**THE INPUT**

----------

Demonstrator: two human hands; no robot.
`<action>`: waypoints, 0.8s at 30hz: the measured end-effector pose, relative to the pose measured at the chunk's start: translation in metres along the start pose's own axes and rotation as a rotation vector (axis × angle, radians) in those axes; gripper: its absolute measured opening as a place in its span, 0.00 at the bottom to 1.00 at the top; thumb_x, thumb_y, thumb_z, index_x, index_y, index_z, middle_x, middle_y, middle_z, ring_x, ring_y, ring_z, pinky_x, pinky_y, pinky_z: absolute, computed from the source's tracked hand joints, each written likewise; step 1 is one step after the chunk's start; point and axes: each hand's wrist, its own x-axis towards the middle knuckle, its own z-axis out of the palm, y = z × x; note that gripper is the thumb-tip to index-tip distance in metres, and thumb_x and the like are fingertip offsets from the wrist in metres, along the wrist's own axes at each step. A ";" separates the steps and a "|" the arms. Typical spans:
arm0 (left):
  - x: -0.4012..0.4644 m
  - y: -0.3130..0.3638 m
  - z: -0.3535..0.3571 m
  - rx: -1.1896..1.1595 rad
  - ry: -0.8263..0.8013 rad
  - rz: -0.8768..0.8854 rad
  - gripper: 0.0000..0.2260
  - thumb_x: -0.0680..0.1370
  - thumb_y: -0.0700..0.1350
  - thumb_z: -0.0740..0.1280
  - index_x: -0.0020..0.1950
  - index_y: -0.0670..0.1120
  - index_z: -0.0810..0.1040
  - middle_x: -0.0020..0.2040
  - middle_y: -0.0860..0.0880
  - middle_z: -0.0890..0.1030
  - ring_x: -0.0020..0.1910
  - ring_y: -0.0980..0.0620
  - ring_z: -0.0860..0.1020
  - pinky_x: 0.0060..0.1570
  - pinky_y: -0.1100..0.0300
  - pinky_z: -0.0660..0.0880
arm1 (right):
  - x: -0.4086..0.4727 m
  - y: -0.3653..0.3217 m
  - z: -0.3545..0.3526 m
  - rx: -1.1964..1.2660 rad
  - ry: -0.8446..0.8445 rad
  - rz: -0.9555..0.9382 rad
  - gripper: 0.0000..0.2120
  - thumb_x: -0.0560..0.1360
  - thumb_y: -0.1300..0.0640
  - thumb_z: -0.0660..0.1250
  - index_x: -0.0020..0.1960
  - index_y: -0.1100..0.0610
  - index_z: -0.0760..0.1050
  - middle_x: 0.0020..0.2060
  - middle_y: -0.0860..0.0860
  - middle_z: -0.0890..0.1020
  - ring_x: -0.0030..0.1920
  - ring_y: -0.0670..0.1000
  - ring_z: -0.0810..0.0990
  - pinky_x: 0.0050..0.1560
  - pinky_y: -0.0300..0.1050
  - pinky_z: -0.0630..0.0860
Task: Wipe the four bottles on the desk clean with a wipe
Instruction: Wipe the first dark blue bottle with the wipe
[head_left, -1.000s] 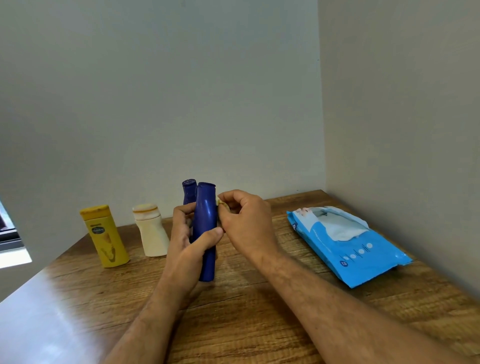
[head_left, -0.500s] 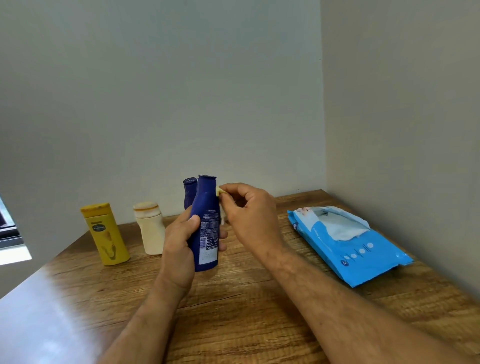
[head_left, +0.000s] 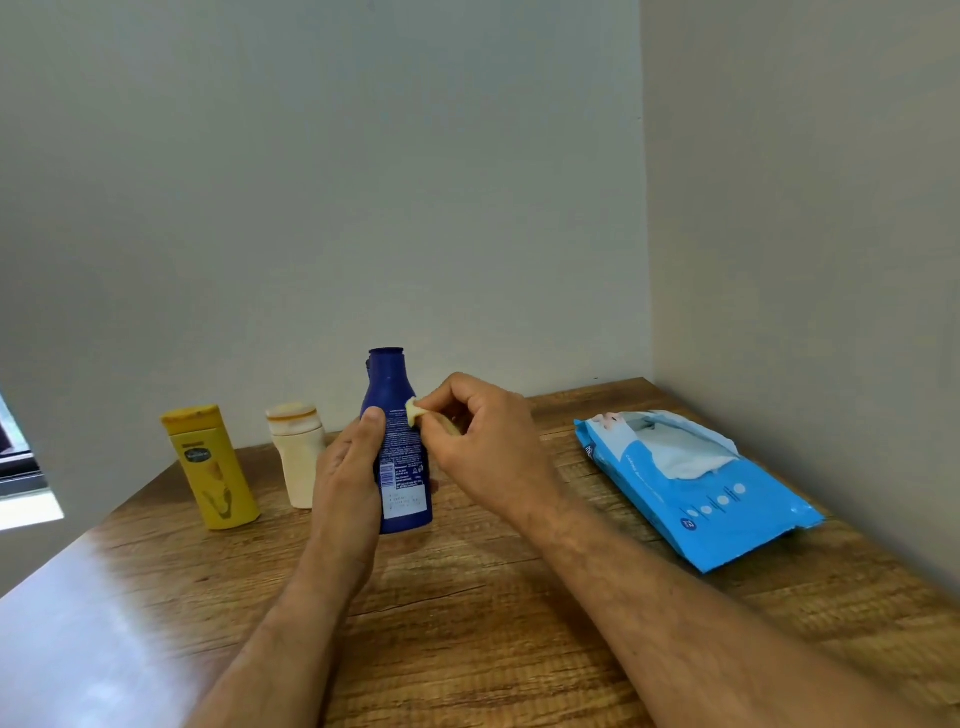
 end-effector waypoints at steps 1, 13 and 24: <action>-0.001 0.001 0.000 -0.005 -0.021 -0.008 0.21 0.77 0.61 0.61 0.55 0.46 0.80 0.46 0.37 0.83 0.40 0.41 0.82 0.36 0.52 0.83 | 0.002 0.000 -0.001 0.022 0.039 0.014 0.03 0.78 0.57 0.68 0.49 0.54 0.80 0.41 0.44 0.82 0.39 0.39 0.79 0.35 0.31 0.76; 0.000 -0.004 0.003 -0.053 -0.078 -0.046 0.22 0.76 0.60 0.60 0.62 0.48 0.77 0.47 0.43 0.84 0.41 0.46 0.83 0.37 0.54 0.82 | 0.003 0.005 -0.005 0.035 -0.006 -0.004 0.02 0.74 0.59 0.72 0.45 0.54 0.83 0.41 0.45 0.84 0.39 0.44 0.81 0.39 0.39 0.81; -0.003 -0.002 0.007 -0.012 -0.246 -0.042 0.23 0.77 0.52 0.64 0.73 0.55 0.71 0.60 0.47 0.83 0.54 0.52 0.82 0.51 0.59 0.78 | 0.007 0.004 -0.005 0.036 0.215 0.007 0.03 0.78 0.56 0.68 0.52 0.50 0.80 0.43 0.40 0.80 0.43 0.39 0.79 0.38 0.28 0.75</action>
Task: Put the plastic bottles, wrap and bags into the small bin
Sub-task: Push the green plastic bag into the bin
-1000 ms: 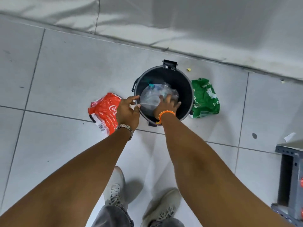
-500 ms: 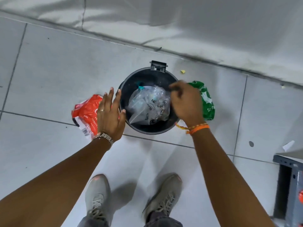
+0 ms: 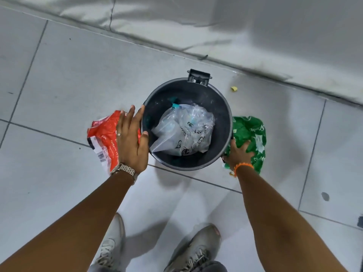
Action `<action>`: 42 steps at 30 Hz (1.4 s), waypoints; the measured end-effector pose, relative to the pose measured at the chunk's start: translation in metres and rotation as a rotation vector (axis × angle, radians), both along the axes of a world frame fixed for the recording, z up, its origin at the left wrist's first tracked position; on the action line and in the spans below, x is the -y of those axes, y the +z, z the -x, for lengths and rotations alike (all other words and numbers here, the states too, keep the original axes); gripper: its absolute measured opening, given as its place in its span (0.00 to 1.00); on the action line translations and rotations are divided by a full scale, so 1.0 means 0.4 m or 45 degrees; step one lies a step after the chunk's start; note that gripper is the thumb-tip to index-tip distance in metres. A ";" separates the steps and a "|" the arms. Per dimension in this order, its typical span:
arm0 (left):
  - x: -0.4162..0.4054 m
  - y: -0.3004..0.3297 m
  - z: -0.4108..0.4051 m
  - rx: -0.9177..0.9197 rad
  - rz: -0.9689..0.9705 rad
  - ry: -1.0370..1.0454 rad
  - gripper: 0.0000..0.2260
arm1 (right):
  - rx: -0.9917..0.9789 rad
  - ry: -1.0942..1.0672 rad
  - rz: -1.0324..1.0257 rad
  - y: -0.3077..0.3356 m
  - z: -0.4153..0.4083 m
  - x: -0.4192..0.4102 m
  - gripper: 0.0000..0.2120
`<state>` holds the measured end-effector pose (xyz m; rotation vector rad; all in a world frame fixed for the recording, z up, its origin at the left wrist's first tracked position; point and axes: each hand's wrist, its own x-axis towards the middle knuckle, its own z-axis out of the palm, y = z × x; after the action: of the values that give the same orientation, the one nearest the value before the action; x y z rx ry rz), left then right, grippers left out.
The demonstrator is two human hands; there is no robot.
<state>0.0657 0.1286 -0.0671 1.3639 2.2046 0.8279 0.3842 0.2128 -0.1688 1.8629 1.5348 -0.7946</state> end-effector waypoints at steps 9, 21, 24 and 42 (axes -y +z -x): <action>-0.012 0.076 -0.035 0.314 0.114 0.256 0.30 | -0.641 -0.840 -1.235 0.409 0.029 -0.009 0.14; -0.006 0.092 0.006 0.387 0.233 0.158 0.29 | -0.169 0.423 -0.175 0.301 0.546 -0.005 0.32; -0.005 0.083 0.013 0.394 0.240 0.095 0.28 | -0.040 0.457 -0.078 0.238 0.555 -0.050 0.31; 0.330 0.006 0.367 0.417 0.618 0.909 0.14 | -1.097 0.811 -0.936 0.419 0.887 0.235 0.14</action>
<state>-0.0811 -0.0034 -0.0647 0.1843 2.3999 0.6039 0.0296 0.1187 -0.0012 1.2785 3.0856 -0.8116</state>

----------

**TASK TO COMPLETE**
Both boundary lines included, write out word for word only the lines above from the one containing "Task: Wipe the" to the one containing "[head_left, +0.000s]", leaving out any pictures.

**PROBLEM SOLUTION**
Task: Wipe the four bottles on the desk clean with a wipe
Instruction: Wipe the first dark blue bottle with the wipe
[head_left, -1.000s] 
[head_left, -0.500s] 
[head_left, +0.000s] 

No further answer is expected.